◆ **DATASET SECTION**

* * *

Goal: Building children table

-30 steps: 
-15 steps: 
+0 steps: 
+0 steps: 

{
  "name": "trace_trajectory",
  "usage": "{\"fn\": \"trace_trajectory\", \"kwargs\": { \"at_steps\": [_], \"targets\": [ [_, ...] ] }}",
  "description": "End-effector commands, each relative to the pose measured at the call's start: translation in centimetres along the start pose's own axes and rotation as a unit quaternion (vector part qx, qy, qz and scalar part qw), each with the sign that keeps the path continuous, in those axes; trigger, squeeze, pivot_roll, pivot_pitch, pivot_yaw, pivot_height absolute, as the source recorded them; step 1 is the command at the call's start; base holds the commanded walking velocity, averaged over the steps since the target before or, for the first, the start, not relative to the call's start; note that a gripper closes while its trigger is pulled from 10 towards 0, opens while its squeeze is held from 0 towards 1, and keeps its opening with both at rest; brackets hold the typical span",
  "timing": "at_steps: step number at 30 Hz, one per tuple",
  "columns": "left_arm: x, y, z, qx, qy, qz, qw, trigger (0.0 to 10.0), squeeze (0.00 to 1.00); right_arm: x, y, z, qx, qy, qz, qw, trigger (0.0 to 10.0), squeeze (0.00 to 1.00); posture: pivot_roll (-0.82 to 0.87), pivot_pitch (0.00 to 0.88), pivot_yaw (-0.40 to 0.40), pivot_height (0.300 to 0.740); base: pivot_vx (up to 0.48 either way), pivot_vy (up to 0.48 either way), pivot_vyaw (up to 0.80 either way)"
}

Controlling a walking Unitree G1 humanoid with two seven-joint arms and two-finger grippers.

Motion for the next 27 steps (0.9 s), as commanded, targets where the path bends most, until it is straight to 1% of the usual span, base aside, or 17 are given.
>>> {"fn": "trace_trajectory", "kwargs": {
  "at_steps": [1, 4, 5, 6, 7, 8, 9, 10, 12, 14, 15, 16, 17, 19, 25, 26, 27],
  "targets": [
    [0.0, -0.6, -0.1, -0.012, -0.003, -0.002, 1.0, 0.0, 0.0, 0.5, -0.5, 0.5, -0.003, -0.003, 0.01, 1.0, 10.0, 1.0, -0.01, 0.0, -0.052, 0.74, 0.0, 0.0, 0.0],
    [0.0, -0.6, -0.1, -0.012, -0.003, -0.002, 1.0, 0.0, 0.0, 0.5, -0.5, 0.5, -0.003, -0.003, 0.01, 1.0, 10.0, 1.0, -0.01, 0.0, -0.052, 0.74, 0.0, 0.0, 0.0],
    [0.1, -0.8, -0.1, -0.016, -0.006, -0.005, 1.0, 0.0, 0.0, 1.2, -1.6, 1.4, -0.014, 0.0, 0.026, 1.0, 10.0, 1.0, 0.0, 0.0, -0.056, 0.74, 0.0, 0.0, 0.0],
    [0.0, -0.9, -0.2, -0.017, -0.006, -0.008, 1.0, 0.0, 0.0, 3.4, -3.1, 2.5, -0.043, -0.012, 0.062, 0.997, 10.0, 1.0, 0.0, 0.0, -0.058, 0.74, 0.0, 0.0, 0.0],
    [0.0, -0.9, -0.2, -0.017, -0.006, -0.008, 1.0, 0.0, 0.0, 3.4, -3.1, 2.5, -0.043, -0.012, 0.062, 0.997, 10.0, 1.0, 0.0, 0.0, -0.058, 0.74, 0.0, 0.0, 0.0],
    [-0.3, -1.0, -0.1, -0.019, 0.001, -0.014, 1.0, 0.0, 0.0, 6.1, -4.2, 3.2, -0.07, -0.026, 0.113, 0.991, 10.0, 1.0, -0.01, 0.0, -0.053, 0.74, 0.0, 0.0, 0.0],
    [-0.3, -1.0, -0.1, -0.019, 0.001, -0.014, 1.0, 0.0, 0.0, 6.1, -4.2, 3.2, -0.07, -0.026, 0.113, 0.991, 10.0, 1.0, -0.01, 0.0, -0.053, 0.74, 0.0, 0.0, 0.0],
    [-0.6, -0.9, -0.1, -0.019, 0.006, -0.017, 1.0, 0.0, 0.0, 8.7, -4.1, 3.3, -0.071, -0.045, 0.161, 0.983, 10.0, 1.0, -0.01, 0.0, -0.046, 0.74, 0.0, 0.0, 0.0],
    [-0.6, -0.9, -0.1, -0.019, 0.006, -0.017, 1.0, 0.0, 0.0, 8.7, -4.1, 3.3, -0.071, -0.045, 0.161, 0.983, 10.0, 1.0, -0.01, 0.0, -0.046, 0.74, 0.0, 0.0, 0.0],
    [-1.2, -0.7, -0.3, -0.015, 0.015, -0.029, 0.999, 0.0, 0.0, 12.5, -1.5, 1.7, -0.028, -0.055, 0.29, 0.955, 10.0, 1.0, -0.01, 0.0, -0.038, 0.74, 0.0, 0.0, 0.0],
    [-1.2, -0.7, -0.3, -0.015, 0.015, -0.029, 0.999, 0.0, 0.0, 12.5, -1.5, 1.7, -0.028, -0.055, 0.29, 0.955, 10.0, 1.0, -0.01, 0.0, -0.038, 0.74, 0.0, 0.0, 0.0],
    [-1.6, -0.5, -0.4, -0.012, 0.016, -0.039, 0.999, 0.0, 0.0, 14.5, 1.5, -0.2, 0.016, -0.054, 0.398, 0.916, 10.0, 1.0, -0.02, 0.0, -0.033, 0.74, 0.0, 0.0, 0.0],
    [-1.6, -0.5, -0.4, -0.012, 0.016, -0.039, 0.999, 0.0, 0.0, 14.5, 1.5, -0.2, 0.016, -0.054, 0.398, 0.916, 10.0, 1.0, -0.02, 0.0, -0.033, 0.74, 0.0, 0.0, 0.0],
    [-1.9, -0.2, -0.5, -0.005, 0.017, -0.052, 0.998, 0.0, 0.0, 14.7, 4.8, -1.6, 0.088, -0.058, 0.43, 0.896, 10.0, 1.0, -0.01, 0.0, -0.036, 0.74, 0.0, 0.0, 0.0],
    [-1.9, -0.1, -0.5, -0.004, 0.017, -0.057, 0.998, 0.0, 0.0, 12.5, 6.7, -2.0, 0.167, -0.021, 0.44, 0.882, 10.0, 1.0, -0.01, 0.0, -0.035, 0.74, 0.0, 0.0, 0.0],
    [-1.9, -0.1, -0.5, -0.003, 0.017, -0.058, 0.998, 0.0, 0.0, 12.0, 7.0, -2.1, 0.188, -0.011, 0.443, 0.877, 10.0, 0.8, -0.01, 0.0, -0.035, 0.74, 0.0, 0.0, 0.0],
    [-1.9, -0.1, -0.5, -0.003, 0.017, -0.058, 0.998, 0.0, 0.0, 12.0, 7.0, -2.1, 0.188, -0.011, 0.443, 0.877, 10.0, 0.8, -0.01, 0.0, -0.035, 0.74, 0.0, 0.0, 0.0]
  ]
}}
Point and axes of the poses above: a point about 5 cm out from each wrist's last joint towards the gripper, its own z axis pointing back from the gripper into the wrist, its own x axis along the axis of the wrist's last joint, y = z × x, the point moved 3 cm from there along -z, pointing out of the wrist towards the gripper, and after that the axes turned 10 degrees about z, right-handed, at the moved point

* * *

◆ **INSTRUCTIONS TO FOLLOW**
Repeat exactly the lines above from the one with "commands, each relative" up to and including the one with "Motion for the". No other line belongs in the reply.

◆ **PROBLEM SOLUTION**
  "description": "End-effector commands, each relative to the pose measured at the call's start: translation in centimetres along the start pose's own axes and rotation as a unit quaternion (vector part qx, qy, qz and scalar part qw), each with the sign that keeps the path continuous, in those axes; trigger, squeeze, pivot_roll, pivot_pitch, pivot_yaw, pivot_height absolute, as the source recorded them; step 1 is the command at the call's start; base holds the commanded walking velocity, averaged over the steps since the target before or, for the first, the start, not relative to the call's start; note that a gripper closes while its trigger is pulled from 10 towards 0, opens while its squeeze is held from 0 towards 1, and keeps its opening with both at rest; brackets hold the typical span",
  "timing": "at_steps: step number at 30 Hz, one per tuple",
  "columns": "left_arm: x, y, z, qx, qy, qz, qw, trigger (0.0 to 10.0), squeeze (0.00 to 1.00); right_arm: x, y, z, qx, qy, qz, qw, trigger (0.0 to 10.0), squeeze (0.00 to 1.00); posture: pivot_roll (-0.82 to 0.87), pivot_pitch (0.00 to 0.88), pivot_yaw (-0.40 to 0.40), pivot_height (0.300 to 0.740); base: pivot_vx (up to 0.48 either way), pivot_vy (up to 0.48 either way), pivot_vyaw (up to 0.80 either way)"
}

Controlling a walking Unitree G1 humanoid with two seven-joint arms and two-finger grippers.

Motion for the next 27 steps (0.9 s), as commanded, targets where the path bends most, until it is straight to 1% of the usual span, base aside, or 17 are given.

The exercise was worked through completely.